Actualmente no existe cura pero puede manejarse con terapia física y como todo un estilo de vida activa es beneficial. No es fatal, pero ha sido conocer a afectar el músculo diafragma.

Hay mucha más información sobre esta enfermedad y me tomaría horas a entrar en detalles.
Cualquiera que esté interesado en saber más sobre esta enfermedad debe visitar www.CMTAUSA.org. usted encontrará algunas organizaciones que están ahí le dará información, ayuda y apoyo.

Me di cuenta que no estaba sola y ni tu tampoco lo estas..





Friday, January 4, 2013

I'm new at this/ soy nueva a esto

Hello,

My name is Virginia and this is my first posting for my blog.

I have Charcot-Marie-Tooth disease and I wanted a way to share my experience with CMT, my daily living and spread awareness. I hope to reach others who are also struggling with this disease and unite for a common cause.

First, I will start by sharing a news paper article that was done in our local news paper.

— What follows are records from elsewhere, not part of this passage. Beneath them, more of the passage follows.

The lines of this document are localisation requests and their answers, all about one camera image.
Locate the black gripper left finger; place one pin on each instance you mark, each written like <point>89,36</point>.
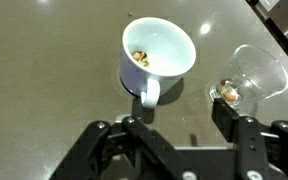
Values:
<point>150,146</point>

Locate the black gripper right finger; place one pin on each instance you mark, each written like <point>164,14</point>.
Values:
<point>250,146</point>

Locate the white ceramic cup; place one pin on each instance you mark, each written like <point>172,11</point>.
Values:
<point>130,73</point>

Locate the brown mixed nuts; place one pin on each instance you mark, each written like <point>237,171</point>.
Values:
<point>141,58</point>
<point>229,91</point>

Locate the clear glass tumbler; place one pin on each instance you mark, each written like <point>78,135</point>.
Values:
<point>260,70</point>

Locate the small nut crumb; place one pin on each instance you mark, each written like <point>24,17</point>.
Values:
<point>130,14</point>

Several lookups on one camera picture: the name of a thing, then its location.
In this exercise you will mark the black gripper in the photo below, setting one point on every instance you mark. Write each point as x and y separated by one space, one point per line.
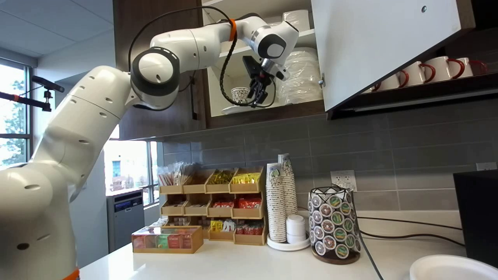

http://www.lvrj.com/view/support-group-looks-to-help-those-with-charcot-marie-tooth-disease-
180951171.html?ref=171


Hola,

Mi nombre es Virginia y este es mi primer anuncio para mi blog.

Tengo la enfermedad de Charcot-Marie-Tooth y quería una oportunidad de compartir mi experiencia con CMT, mi vida diaria y difundir el conocimiento. Espero poder llegar a otros que también están luchando con esta enfermedad y unirnos por una causa común.

En primer lugar, voy a empezar por compartir una noticia de papel que hizo en nuestro papel de noticias locales.